Upgrade to version 2.18.x: ClickHouse migration guide

ITRS Analytics 2.18.0 introduces the platform-wide ClickHouse migration. During the upgrade, ITRS Analytics deploys new ClickHouse-backed workloads, migrates retained data from the legacy stores, and then retires the old data path once the migration has completed successfully. For the package release notes for this required release, see ITRS Analytics 2.18.x changelog.

Important

ITRS Analytics 2.18.1+p2.18.3 is the required release for upgrades from 2.17.x to 2.18.x. It is the recommended and supported upgrade path for a smoother and more reliable upgrade experience.

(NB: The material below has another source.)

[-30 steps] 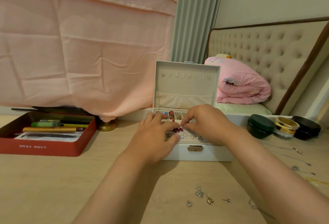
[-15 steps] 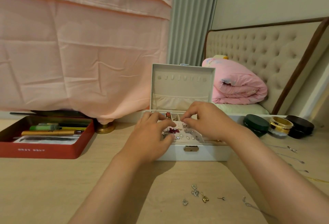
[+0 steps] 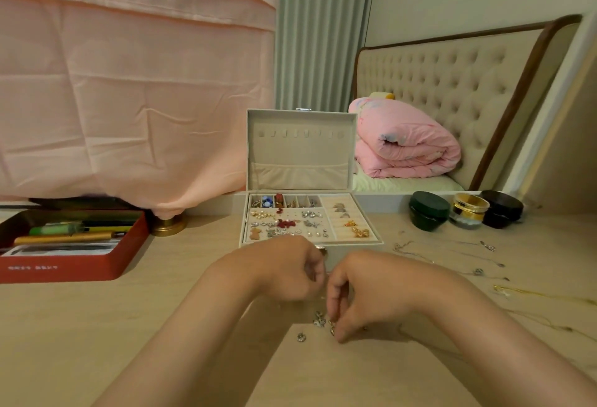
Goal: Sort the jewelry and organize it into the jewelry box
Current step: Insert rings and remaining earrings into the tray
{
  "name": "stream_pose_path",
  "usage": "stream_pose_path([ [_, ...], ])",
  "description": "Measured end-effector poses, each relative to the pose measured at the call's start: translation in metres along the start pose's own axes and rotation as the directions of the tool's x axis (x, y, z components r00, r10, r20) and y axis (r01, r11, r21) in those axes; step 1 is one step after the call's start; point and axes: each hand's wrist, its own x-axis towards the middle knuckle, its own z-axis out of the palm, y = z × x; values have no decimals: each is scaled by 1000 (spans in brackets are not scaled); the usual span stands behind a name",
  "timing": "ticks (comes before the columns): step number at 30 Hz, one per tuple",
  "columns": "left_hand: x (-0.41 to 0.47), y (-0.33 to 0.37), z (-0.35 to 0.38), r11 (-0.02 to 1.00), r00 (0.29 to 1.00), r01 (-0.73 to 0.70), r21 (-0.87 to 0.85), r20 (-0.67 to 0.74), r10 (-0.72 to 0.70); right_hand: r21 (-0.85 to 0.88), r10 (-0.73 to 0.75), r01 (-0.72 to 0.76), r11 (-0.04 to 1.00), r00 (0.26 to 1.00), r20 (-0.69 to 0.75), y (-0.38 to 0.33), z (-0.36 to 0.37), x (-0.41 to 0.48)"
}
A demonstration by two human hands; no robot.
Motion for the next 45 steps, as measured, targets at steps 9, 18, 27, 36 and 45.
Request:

When you upgrade an existing deployment with retained data, ITRS Analytics migrates that data from TimescaleDB to ClickHouse. This migration requires platform, application, and infrastructure changes that must be completed outside the installation process. These temporary infrastructure changes do not apply to a straightforward fresh installation because there is no TimescaleDB-to-ClickHouse data migration to run.

While migration is ongoing, there can be gaps in the historical data returned by queries because only the data that has already been migrated to ClickHouse is available. This is expected during the upgrade. All historical data becomes available after the migration completes.

What changes in version 2.18.x Copied

ITRS Analytics 2.18.0 moves additional platform workloads to ClickHouse, including metrics, logs, signals, audit events, entities, and related query paths. As part of the upgrade:

New ClickHouse workloads are deployed for platform data.
Historical metrics, signals, and logs are migrated from the legacy backends.
Configuration service data is moved away from TimescaleDB.
Query handling for DPD, Entity Service, Latest Metrics, and other platform services is aligned with the ClickHouse data model.

Note

This means the standard upgrade can complete before all retained data has been migrated. Background migration jobs can continue running for some time afterward, and both the old and new storage backends may need to coexist until the migration is complete.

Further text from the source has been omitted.